Note: For non-async handlers, function execution continues until the event loop is empty or the function times out.

Lambda Runtime Environment

The biggest benefit is when Lambda executes the function on your behalf, it manages the provisioning of the resources necessary to run your code. This focuses the developers on business logic and writing code, not administering systems.

The Lambda service is divided into two control planes. The control plane is the part of a network that carries signaling traffic and is responsible for routing. That’s by wiki description. More specific a control plane is the master component responsible for making global decisions about provisioning, maintaining and distributing a workload. It is also a network topology for a solution provider design responsible for routing and traffic management.

And Lambda service is split into the control plane and the data plane. As each plane serves a distinct purpose in the service. The control plane provides the function management APIs (CreateFunction, UpdateFunctionCode ), and manages integrations with all AWS services. The data plane controls the Invoke API that runs Lambda functions. When a Lambda function is invoked, the data plane allocates an execution environment to that function, or chooses an existing execution environment that has already been set up for that function, then runs the function code in that environment.

AWS Lambda provides support for multiple programming languages through the use of runtimes, including Java 8, Python 3.7, Go, NodeJS 8, .NET core 2, and others.

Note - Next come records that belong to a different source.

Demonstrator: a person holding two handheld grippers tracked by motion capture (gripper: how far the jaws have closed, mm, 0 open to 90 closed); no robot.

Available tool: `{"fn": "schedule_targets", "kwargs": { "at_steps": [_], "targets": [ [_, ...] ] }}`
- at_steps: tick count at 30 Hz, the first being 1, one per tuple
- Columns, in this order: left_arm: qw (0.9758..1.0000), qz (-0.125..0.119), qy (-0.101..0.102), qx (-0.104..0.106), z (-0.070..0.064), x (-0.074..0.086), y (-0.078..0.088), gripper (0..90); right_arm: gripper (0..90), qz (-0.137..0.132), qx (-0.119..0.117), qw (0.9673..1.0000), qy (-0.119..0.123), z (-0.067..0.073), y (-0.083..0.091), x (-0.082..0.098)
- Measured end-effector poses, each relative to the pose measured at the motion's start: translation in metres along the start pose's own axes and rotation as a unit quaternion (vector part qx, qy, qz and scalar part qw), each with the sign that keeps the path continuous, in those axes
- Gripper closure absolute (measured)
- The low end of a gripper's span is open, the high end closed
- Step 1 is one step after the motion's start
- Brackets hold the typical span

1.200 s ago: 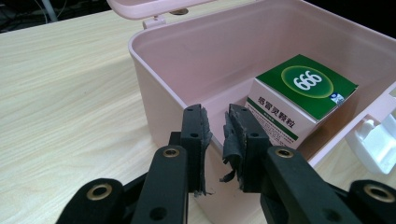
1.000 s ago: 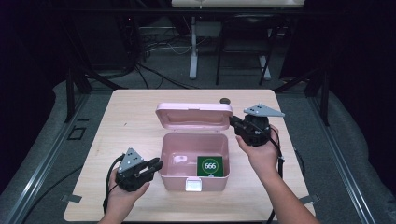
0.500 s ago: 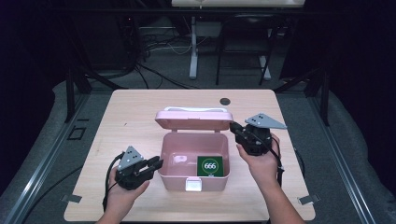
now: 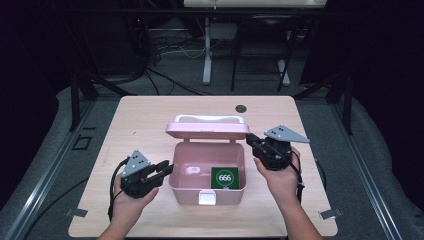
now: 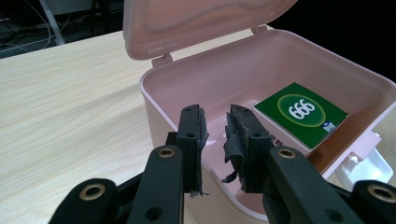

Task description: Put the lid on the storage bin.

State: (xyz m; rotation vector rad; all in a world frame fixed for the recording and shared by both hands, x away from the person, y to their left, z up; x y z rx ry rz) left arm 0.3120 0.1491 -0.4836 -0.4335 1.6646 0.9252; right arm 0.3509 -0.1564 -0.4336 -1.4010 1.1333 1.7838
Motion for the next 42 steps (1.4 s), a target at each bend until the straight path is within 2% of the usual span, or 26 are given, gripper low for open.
{"fn": "schedule_targets", "kwargs": {
  "at_steps": [15, 26, 32, 37, 42],
  "targets": [
    [0.9992, -0.034, -0.002, -0.022, 0.011, -0.039, 0.003, 67.2, 85.0, -0.004, -0.006, 0.9999, -0.008, 0.0, 0.001, 0.002],
    [0.9969, -0.059, -0.028, -0.043, 0.009, -0.071, 0.002, 66.3, 84.4, -0.003, -0.012, 0.9998, -0.012, 0.0, 0.002, 0.005],
    [0.9965, -0.061, -0.034, -0.045, 0.008, -0.078, 0.0, 71.8, 84.2, 0.001, -0.013, 0.9998, -0.013, 0.0, 0.003, 0.006],
    [0.9964, -0.062, -0.032, -0.047, 0.009, -0.081, -0.001, 73.2, 83.4, -0.001, -0.013, 0.9998, -0.015, -0.001, 0.003, 0.007],
    [0.9964, -0.063, -0.032, -0.047, 0.01, -0.083, -0.001, 75.2, 82.3, 0.007, -0.01, 0.9998, -0.017, -0.005, 0.003, 0.011]
  ]
}}
Point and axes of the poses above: each handheld gripper's, and its own axes: y roughly backward along the jaws, x roughly out of its underside, z roughly to its left, the point moved 5 cm from there along -y, roughly forward along the jaws, and after that the axes turned 7 degrees about -z, right-handed, at the moved point
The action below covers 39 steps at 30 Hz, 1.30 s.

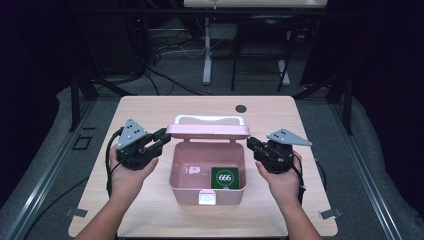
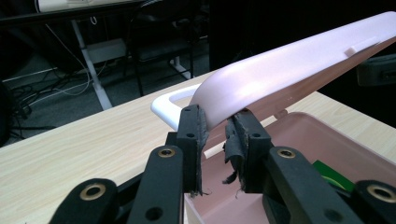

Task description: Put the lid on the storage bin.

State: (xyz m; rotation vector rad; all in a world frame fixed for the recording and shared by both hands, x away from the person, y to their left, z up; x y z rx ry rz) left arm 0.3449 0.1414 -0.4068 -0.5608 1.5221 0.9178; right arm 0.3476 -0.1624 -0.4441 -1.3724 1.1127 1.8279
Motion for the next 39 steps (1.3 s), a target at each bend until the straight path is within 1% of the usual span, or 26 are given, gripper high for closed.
{"fn": "schedule_targets", "kwargs": {
  "at_steps": [5, 9, 14, 26, 29, 32, 38, 39],
  "targets": [
    [1.0, 0.0, 0.002, 0.001, 0.001, -0.001, -0.001, 76.0, 81.8, 0.004, 0.001, 1.0, -0.002, -0.005, 0.001, 0.003],
    [1.0, 0.004, 0.0, 0.0, 0.001, -0.001, 0.0, 76.2, 81.9, 0.01, 0.009, 0.9999, -0.005, -0.011, 0.005, 0.005],
    [1.0, 0.004, 0.0, 0.001, 0.0, -0.001, 0.0, 76.1, 81.9, 0.004, 0.015, 0.9998, -0.011, -0.017, 0.007, 0.004],
    [1.0, 0.004, -0.001, 0.008, -0.002, 0.001, 0.007, 75.5, 80.5, -0.002, 0.022, 0.9996, -0.017, -0.022, 0.008, 0.003],
    [0.9999, 0.001, 0.003, 0.014, -0.004, 0.002, 0.008, 73.5, 79.6, -0.004, 0.021, 0.9996, -0.02, -0.023, 0.009, 0.002],
    [0.9999, 0.001, 0.003, 0.016, -0.005, 0.004, 0.01, 72.8, 79.6, -0.007, 0.022, 0.9995, -0.022, -0.024, 0.01, 0.001],
    [0.9998, 0.005, -0.002, 0.018, -0.007, 0.006, 0.013, 72.8, 77.9, -0.006, 0.022, 0.9995, -0.023, -0.025, 0.01, 0.001],
    [0.9998, 0.004, 0.0, 0.018, -0.007, 0.007, 0.014, 72.8, 77.8, -0.009, 0.023, 0.9994, -0.024, -0.025, 0.009, 0.001]
  ]
}}
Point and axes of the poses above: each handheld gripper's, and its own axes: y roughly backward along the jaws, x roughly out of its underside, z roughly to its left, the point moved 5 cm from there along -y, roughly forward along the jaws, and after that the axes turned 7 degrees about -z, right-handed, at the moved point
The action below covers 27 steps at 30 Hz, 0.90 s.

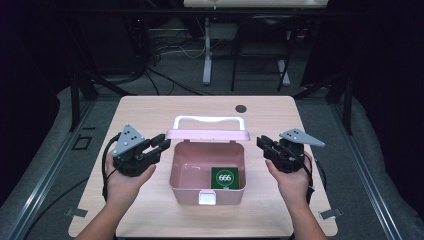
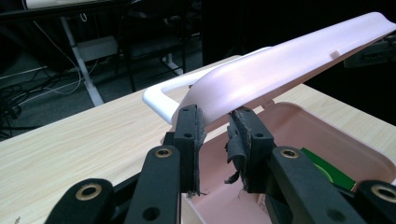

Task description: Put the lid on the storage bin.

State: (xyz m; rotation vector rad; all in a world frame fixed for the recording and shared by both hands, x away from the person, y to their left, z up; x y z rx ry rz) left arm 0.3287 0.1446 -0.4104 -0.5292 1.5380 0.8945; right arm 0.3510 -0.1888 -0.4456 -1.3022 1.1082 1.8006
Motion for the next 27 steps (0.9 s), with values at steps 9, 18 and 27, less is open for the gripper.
{"fn": "schedule_targets", "kwargs": {
  "at_steps": [9, 18, 27],
  "targets": [
    [1.0, 0.001, -0.003, 0.003, -0.003, 0.004, 0.003, 72.8, 75.0, 0.002, -0.001, 1.0, -0.003, -0.001, 0.001, -0.001],
    [0.9999, 0.007, -0.005, 0.008, -0.006, 0.012, 0.009, 72.8, 72.9, 0.005, 0.0, 1.0, -0.002, -0.003, 0.001, -0.001],
    [0.9998, 0.007, -0.006, 0.016, -0.01, 0.02, 0.013, 72.8, 71.2, 0.008, -0.002, 1.0, -0.003, -0.002, 0.0, 0.0]
  ]
}}
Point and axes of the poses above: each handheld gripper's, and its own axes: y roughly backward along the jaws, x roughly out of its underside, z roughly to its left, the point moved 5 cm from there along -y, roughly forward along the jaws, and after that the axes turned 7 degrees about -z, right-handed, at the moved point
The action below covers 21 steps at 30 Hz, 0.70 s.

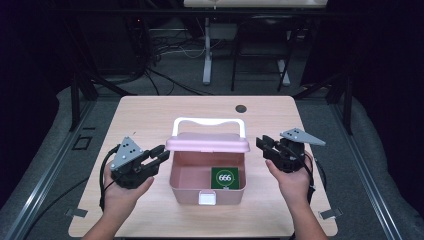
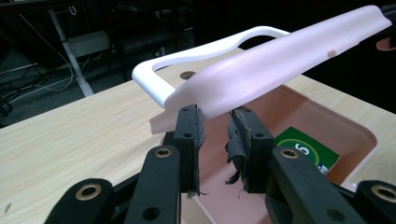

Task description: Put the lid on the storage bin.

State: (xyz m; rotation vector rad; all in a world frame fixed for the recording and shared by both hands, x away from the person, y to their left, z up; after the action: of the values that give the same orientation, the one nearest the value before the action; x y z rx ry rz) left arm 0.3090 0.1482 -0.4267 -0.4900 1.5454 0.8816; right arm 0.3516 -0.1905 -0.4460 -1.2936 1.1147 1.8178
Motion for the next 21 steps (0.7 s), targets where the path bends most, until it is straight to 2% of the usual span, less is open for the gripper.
{"fn": "schedule_targets", "kwargs": {
  "at_steps": [21],
  "targets": [
    [0.9999, 0.005, 0.003, 0.012, -0.006, 0.018, 0.007, 72.7, 70.2, 0.005, -0.003, 1.0, 0.002, 0.001, -0.003, 0.003]
  ]
}}
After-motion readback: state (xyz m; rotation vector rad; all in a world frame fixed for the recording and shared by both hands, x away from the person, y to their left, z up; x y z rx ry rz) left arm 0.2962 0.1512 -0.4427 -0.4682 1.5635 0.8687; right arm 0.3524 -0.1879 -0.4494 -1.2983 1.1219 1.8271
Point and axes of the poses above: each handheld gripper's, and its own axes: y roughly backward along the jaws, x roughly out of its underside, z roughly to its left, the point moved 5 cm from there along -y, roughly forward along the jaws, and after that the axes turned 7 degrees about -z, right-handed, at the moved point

Lambda provides support for these runtimes, including updates, security patches, and other maintenance. You can use other languages in Lambda by implementing a custom runtime. For custom runtimes, maintenance becomes your responsibility, including making sure that the runtime you provide includes the latest security patches.

But how things work, how our functions are executed under the hood?

Each function runs in one or more dedicated execution environments that are used for the lifetime of the function and then destroyed. Each execution environment hosts one concurrent invocation but is reused in place across multiple serial invocations of the same function. Execution environments run on hardware virtualized virtual machines (microVMs). A micro VM is dedicated to an AWS account but can be reused by execution environments across functions within an account. MicroVMs are packed onto an AWS-owned and managed hardware platform (Lambda Workers). Execution environments are never shared across functions and microVMs are never shared across AWS accounts.

The isolation is made using several techniques. At high level each execution environment contains a dedicated copy of the following items:

The function code
Any Lambda layers selected for your function
The function runtime
A minimal Linux userland based on Amazon Linux

Execution environments are isolated from one another using:

cgroups — Constrain resource access to limiting CPU, memory, disk throughput, and network throughput, per execution environment
namespaces — Group process IDs, user IDs, network interfaces, and other resources managed by the Linux kernel. Each execution environment runs in a dedicated namespace
seccomp-bpf — Limit the syscalls that can be used from within the execution environment
iptables and routing tables — Isolate execution environments from each other
chroot — Provide scoped access to the underlying filesystem

Along with AWS proprietary isolation technologies, these mechanisms provide strong isolation between execution environments. This isolation ensures that environments are not able to access or modify data that belongs to other environments.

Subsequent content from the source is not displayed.